With this it will be convenient to take Government new clause 17.

Mr. Maude

New clauses 17, 18 and 19 flow from the proposed merger of the London traded options market and the London international financial futures exchange, which, it is hoped, will take place later this year to form the London derivatives exchange. New clauses 17 and 18 give power to the Treasury to make regulations about stamp duty in connection with the proposed merger. At present, the traded options market is part of the stock exchange and present legislation reflects that. The merger of the options and futures markets will change that basic structural fact. The legislation will have to be adapted to fit the new exchange if the existing tax reliefs are not to be lost. We are giving careful consideration to exactly what changes may be required. Given that the new structures are not yet totally clear, it is not possible to form final judgments on that point.
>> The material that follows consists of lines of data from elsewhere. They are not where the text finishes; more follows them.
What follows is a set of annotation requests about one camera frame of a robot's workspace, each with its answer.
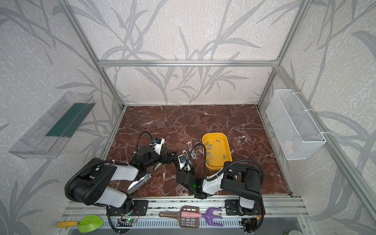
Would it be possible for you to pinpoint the clear plastic wall bin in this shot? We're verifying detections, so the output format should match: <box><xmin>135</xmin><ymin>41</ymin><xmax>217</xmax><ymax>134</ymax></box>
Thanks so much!
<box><xmin>9</xmin><ymin>92</ymin><xmax>96</xmax><ymax>160</ymax></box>

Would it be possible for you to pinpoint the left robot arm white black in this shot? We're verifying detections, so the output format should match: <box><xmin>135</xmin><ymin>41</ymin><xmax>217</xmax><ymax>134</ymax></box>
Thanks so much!
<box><xmin>65</xmin><ymin>146</ymin><xmax>177</xmax><ymax>212</ymax></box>

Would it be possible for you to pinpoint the green yellow scoop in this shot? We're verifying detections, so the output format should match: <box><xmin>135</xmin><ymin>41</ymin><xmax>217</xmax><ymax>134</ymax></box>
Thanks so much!
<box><xmin>56</xmin><ymin>215</ymin><xmax>104</xmax><ymax>233</ymax></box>

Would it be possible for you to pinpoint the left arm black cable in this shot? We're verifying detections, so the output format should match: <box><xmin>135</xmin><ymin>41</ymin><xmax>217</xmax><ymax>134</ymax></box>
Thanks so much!
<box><xmin>64</xmin><ymin>131</ymin><xmax>155</xmax><ymax>233</ymax></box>

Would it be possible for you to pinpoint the yellow plastic tray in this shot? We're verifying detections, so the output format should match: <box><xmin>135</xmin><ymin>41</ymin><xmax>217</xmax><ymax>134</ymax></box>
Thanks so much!
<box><xmin>202</xmin><ymin>133</ymin><xmax>233</xmax><ymax>171</ymax></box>

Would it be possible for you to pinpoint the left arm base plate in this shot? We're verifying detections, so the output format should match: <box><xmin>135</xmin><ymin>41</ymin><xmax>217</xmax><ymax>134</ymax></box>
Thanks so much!
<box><xmin>108</xmin><ymin>200</ymin><xmax>149</xmax><ymax>216</ymax></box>

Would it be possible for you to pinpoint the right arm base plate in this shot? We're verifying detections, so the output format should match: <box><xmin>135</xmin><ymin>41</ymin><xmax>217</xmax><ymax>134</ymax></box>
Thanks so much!
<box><xmin>225</xmin><ymin>197</ymin><xmax>265</xmax><ymax>216</ymax></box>

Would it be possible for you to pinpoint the pink mini stapler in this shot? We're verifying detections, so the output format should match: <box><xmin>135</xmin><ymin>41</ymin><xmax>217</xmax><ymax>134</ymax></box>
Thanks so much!
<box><xmin>187</xmin><ymin>142</ymin><xmax>194</xmax><ymax>154</ymax></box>

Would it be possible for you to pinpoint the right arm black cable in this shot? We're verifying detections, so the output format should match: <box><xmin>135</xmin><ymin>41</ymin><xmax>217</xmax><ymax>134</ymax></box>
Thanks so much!
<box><xmin>184</xmin><ymin>143</ymin><xmax>265</xmax><ymax>233</ymax></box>

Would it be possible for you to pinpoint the white wire mesh basket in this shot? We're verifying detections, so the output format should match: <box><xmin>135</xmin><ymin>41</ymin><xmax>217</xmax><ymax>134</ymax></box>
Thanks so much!
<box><xmin>266</xmin><ymin>89</ymin><xmax>327</xmax><ymax>161</ymax></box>

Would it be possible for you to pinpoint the pink handle tool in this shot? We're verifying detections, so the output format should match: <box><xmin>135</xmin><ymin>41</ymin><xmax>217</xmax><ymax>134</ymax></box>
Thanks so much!
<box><xmin>181</xmin><ymin>211</ymin><xmax>202</xmax><ymax>218</ymax></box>

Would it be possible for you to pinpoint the small circuit board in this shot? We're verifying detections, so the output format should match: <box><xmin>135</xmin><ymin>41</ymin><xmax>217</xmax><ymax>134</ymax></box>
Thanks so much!
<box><xmin>117</xmin><ymin>218</ymin><xmax>138</xmax><ymax>227</ymax></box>

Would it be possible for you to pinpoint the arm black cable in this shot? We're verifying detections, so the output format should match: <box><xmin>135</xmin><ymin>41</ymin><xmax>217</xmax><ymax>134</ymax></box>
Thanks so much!
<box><xmin>64</xmin><ymin>131</ymin><xmax>155</xmax><ymax>233</ymax></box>
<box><xmin>184</xmin><ymin>143</ymin><xmax>265</xmax><ymax>233</ymax></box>

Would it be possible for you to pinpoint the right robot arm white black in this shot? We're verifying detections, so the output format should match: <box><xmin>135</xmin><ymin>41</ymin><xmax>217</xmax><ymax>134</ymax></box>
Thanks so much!
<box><xmin>176</xmin><ymin>159</ymin><xmax>265</xmax><ymax>212</ymax></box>

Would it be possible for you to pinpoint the brown slotted spatula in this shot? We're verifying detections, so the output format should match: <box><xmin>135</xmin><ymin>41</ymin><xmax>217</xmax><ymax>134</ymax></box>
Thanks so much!
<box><xmin>159</xmin><ymin>206</ymin><xmax>201</xmax><ymax>228</ymax></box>

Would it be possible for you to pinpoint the purple plastic fork tool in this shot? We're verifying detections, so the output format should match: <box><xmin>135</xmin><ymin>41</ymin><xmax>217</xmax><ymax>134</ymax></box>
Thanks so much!
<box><xmin>201</xmin><ymin>207</ymin><xmax>223</xmax><ymax>227</ymax></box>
The new clauses provide enabling powers so that we can make the necessary changes by regulation at the appropriate time.

Dr. John Marek (Wrexham)

Before asking the Minister a brief question about the new clauses, I should like to advise him that the Opposition recognise the need for them given that the London derivatives exchange will be different and, unless the new clauses are passed, will operate under a different tax regime from the existing two institutions. As the notes on clauses state, the powers that will be sought and the regulations that will be applied are rightly wholly relieving, as the London derivatives exchange will be liable to extra tax without such relieving powers. We recognise, therefore, that the new clauses are necessary to ensure that the position does not change.
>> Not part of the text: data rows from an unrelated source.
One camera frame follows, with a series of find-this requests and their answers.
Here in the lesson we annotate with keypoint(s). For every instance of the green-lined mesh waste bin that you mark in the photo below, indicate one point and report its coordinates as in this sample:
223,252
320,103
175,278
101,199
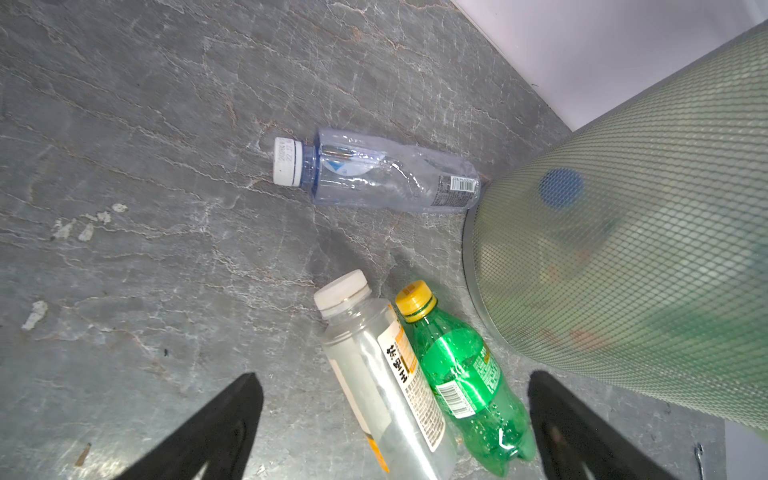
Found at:
635,251

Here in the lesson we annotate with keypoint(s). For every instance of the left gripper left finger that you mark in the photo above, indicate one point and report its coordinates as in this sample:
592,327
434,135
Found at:
215,442

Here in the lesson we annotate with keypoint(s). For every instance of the clear bottle orange label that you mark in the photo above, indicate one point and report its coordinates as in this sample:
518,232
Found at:
380,375

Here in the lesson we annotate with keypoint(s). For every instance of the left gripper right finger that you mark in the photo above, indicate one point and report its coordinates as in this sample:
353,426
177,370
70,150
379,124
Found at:
575,443

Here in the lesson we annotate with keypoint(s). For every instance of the silver wrench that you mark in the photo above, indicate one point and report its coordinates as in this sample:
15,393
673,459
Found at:
699,457

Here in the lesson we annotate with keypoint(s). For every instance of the green bottle yellow cap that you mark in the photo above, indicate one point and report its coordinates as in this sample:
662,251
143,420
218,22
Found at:
467,381

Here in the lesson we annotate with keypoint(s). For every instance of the clear bottle dark blue neck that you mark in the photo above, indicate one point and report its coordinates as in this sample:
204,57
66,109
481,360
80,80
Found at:
346,169
What does the Financial Secretary intend to do under the regulations? Does he intend to bring in new reliefs or does he intend that the position should be broadly the same? Stamp duty and stamp duty reserve tax are due to be abolished in any case when TAURUS—the transfer and automated registration of uncertified stock—comes on stream, so I am not including that in my question. I should, however, appreciate any help that the Financial Secretary can give on this point.

Mr. Maude

I can confirm to the hon. Gentleman that it is our intention simply to reflect existing reliefs in the provisions because if we did not make provisions, such as we are giving ourselves the power to make under the new clauses, under the merger that we expect to take place, the reliefs might disappear and would not be available. Our intention is simply to replicate the existing provisions as far as possible and to enable them to be applied sensibly to the new circumstances of the new derivatives exchange.

Question put and agreed to.

Clause read a Second time, and added to the Bill.